Each line of the material must appear again in the answer, exactly.

_DATASET ENTRIES_
::::::::

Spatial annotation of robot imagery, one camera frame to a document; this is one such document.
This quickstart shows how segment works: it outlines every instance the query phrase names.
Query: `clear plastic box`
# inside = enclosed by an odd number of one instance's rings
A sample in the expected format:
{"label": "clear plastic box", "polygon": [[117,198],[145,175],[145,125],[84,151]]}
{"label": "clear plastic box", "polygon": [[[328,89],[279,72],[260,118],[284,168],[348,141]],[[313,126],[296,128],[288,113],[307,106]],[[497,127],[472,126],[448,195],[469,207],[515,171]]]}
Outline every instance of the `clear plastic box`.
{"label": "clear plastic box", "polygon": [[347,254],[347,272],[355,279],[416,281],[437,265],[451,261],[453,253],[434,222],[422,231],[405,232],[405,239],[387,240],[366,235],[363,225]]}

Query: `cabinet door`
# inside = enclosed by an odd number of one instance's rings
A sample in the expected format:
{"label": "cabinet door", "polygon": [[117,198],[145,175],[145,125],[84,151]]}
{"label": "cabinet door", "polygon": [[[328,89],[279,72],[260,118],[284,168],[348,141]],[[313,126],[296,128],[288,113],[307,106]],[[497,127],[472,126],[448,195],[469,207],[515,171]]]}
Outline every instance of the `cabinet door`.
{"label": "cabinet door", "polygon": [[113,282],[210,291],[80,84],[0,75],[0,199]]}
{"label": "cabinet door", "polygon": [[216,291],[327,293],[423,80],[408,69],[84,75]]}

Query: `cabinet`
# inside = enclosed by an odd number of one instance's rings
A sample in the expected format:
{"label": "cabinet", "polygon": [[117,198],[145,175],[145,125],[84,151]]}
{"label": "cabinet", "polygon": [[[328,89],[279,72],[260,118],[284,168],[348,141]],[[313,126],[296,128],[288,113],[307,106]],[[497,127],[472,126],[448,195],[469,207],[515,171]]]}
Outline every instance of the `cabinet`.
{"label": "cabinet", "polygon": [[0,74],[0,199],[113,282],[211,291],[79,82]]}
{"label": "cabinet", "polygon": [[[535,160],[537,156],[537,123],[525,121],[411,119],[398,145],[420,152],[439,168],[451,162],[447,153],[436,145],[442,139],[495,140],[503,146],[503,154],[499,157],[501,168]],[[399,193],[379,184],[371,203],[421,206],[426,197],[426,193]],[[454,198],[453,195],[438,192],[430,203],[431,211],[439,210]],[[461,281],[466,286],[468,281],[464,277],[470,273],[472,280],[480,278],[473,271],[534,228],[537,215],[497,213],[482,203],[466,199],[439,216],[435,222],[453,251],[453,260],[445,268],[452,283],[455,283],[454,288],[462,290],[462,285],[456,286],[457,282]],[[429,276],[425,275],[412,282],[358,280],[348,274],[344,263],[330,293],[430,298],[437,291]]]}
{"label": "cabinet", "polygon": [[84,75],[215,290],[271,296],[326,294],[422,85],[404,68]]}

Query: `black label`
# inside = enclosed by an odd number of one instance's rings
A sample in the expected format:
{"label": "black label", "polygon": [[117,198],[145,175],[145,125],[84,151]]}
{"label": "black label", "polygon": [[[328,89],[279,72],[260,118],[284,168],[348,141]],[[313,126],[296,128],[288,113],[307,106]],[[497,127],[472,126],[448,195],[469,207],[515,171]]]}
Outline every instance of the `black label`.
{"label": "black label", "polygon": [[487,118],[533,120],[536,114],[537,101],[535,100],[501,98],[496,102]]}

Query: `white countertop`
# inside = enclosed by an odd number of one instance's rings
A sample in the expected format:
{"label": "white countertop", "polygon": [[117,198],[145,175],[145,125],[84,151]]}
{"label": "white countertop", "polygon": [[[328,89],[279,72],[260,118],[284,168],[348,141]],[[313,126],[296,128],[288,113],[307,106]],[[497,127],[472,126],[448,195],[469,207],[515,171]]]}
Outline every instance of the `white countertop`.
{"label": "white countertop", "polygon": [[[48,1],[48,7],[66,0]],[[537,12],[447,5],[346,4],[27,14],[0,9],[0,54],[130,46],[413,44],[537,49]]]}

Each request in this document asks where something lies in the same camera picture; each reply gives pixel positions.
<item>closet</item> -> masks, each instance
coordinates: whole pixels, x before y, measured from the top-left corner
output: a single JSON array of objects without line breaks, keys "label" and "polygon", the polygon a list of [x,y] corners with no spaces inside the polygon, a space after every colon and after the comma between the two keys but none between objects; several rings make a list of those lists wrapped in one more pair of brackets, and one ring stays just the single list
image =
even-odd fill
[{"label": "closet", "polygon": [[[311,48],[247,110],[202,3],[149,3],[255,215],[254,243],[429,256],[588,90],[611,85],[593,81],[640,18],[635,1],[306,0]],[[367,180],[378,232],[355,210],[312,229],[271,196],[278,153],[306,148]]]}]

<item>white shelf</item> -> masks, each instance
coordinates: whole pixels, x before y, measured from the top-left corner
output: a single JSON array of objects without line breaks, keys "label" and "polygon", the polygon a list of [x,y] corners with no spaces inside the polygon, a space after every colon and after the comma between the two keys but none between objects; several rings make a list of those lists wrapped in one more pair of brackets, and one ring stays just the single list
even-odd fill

::::::::

_ANSWER TO THIS TASK_
Spatial annotation of robot imagery, one camera frame to a document; this is one such document.
This quickstart shows how segment works: it outlines every instance the query phrase names.
Query: `clear plastic box`
# inside = enclosed by an odd number of one instance's rings
A sample in the expected format:
{"label": "clear plastic box", "polygon": [[117,198],[145,175],[145,125],[84,151]]}
{"label": "clear plastic box", "polygon": [[[328,89],[279,72],[260,118],[284,168],[348,141]],[[313,126],[296,128],[288,113],[307,106]],[[497,127],[472,126],[448,195],[469,207],[515,171]]]}
Outline every instance of the `clear plastic box`.
{"label": "clear plastic box", "polygon": [[347,254],[347,272],[355,279],[416,281],[437,265],[451,261],[453,253],[434,222],[422,231],[405,232],[405,239],[387,240],[366,235],[363,225]]}

Query: `cabinet door`
# inside = enclosed by an odd number of one instance's rings
A sample in the expected format:
{"label": "cabinet door", "polygon": [[117,198],[145,175],[145,125],[84,151]]}
{"label": "cabinet door", "polygon": [[[328,89],[279,72],[260,118],[284,168],[348,141]],[[313,126],[296,128],[288,113],[307,106]],[[497,127],[472,126],[448,195],[469,207],[515,171]]]}
Outline every instance of the `cabinet door`.
{"label": "cabinet door", "polygon": [[113,282],[210,291],[80,84],[0,75],[0,199]]}
{"label": "cabinet door", "polygon": [[216,291],[327,293],[423,80],[408,69],[84,75]]}

Query: `cabinet`
# inside = enclosed by an odd number of one instance's rings
A sample in the expected format:
{"label": "cabinet", "polygon": [[117,198],[145,175],[145,125],[84,151]]}
{"label": "cabinet", "polygon": [[[328,89],[279,72],[260,118],[284,168],[348,141]],[[313,126],[296,128],[288,113],[307,106]],[[497,127],[472,126],[448,195],[469,207],[515,171]]]}
Outline every instance of the `cabinet`.
{"label": "cabinet", "polygon": [[0,74],[0,199],[113,282],[211,291],[79,82]]}
{"label": "cabinet", "polygon": [[[535,160],[537,156],[537,123],[525,121],[411,119],[398,145],[420,152],[439,168],[451,162],[447,153],[436,145],[442,139],[495,140],[503,146],[503,154],[499,157],[501,168]],[[399,193],[379,184],[371,203],[421,206],[426,197],[426,193]],[[454,198],[453,195],[438,192],[430,203],[431,211],[439,210]],[[461,281],[466,286],[468,281],[464,277],[470,273],[472,280],[480,278],[473,271],[534,228],[537,215],[497,213],[482,203],[466,199],[439,216],[435,222],[453,251],[453,260],[445,268],[452,283],[455,283],[454,288],[462,290],[462,285],[456,286],[457,282]],[[429,276],[425,275],[412,282],[358,280],[348,274],[344,263],[330,293],[430,298],[437,291]]]}
{"label": "cabinet", "polygon": [[84,75],[215,290],[271,296],[326,294],[422,85],[404,68]]}

Query: `black label`
# inside = enclosed by an odd number of one instance's rings
A sample in the expected format:
{"label": "black label", "polygon": [[117,198],[145,175],[145,125],[84,151]]}
{"label": "black label", "polygon": [[[328,89],[279,72],[260,118],[284,168],[348,141]],[[313,126],[296,128],[288,113],[307,106]],[[497,127],[472,126],[448,195],[469,207],[515,171]]]}
Outline every instance of the `black label`.
{"label": "black label", "polygon": [[487,118],[533,120],[536,114],[537,101],[535,100],[501,98],[496,102]]}

Query: `white countertop`
# inside = enclosed by an odd number of one instance's rings
A sample in the expected format:
{"label": "white countertop", "polygon": [[117,198],[145,175],[145,125],[84,151]]}
{"label": "white countertop", "polygon": [[[328,89],[279,72],[260,118],[284,168],[348,141]],[[313,126],[296,128],[288,113],[307,106]],[[497,127],[472,126],[448,195],[469,207],[515,171]]]}
Outline every instance of the `white countertop`.
{"label": "white countertop", "polygon": [[[48,1],[48,7],[66,0]],[[537,12],[447,5],[346,4],[27,14],[0,9],[0,54],[130,46],[413,44],[537,49]]]}

Each request in this document asks where something lies in the same camera picture; each reply gives pixel positions.
<item>closet</item> -> masks, each instance
coordinates: whole pixels, x before y, measured from the top-left corner
output: a single JSON array of objects without line breaks, keys "label" and "polygon", the polygon a list of [x,y] corners with no spaces inside the polygon, a space after every colon and after the comma between the two keys but none between objects; several rings make a list of those lists wrapped in one more pair of brackets, and one ring stays just the single list
image =
even-odd fill
[{"label": "closet", "polygon": [[[311,48],[247,110],[202,3],[149,3],[255,215],[254,243],[429,256],[588,90],[611,85],[593,81],[640,18],[635,1],[306,0]],[[367,180],[378,232],[355,210],[312,229],[271,196],[278,153],[306,148]]]}]

<item>white shelf</item> -> masks, each instance
coordinates: whole pixels, x before y, measured from the top-left corner
output: a single JSON array of objects without line breaks, keys "label" and "polygon", the polygon a list of [x,y] corners with no spaces inside the polygon, a space after every colon and after the comma between the two keys but none between objects; several rings make a list of those lists wrapped in one more pair of brackets, and one ring stays just the single list
even-odd fill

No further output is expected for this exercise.